TASK PROMPT - From top to bottom, write out the listing exactly.
* * *
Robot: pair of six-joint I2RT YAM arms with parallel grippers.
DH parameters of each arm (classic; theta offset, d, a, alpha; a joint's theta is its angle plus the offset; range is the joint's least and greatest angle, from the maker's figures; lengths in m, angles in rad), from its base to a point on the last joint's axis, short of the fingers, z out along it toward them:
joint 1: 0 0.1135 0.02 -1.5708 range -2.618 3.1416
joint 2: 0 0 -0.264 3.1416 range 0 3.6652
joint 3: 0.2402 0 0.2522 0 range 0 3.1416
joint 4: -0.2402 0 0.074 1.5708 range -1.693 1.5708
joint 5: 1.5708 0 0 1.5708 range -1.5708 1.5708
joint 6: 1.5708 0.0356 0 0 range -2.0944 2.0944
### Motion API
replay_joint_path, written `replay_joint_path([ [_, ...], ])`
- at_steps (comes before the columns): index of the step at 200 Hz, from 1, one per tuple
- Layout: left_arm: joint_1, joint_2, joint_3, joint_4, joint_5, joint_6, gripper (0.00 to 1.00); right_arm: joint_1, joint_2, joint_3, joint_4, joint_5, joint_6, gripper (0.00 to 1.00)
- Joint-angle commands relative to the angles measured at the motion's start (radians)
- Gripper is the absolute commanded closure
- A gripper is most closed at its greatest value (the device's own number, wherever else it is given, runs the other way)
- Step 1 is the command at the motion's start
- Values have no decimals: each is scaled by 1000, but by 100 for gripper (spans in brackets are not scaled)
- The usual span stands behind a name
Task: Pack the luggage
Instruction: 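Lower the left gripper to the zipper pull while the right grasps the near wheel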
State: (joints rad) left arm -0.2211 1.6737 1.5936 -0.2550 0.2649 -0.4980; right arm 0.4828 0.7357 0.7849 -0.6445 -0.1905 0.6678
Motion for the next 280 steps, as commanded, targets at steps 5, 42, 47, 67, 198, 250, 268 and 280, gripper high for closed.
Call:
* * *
SOLVED PROBLEM -
Robot: pair of six-joint I2RT YAM arms with parallel grippers.
DH parameters of each arm (classic; theta offset, d, a, alpha; a joint's theta is its angle plus the offset; range is the joint's least and greatest angle, from the maker's figures; lengths in m, angles in rad), from its base to a point on the last joint's axis, short of the fingers, z out along it toward them:
joint 1: 0 0.1135 0.02 -1.5708 range -2.618 3.1416
joint 2: 0 0 -0.264 3.1416 range 0 3.6652
joint 3: 0.2402 0 0.2522 0 range 0 3.1416
joint 4: -0.2402 0 0.074 1.5708 range -1.693 1.5708
joint 5: 1.5708 0 0 1.5708 range -1.5708 1.5708
joint 6: 1.5708 0.0356 0 0 range -2.0944 2.0944
### Motion API
replay_joint_path, written `replay_joint_path([ [_, ...], ])`
- at_steps (comes before the columns): index of the step at 200 Hz, from 1, one per tuple
- Layout: left_arm: joint_1, joint_2, joint_3, joint_4, joint_5, joint_6, gripper (0.00 to 1.00); right_arm: joint_1, joint_2, joint_3, joint_4, joint_5, joint_6, gripper (0.00 to 1.00)
- Joint-angle commands relative to the angles measured at the motion's start (radians)
- Gripper is the absolute commanded closure
- A gripper is most closed at its greatest value (the device's own number, wherever else it is given, runs the other way)
- Step 1 is the command at the motion's start
- Values have no decimals: each is scaled by 1000, but by 100 for gripper (spans in brackets are not scaled)
- The usual span stands behind a name
Task: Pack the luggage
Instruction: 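Lower the left gripper to the zipper pull while the right grasps the near wheel
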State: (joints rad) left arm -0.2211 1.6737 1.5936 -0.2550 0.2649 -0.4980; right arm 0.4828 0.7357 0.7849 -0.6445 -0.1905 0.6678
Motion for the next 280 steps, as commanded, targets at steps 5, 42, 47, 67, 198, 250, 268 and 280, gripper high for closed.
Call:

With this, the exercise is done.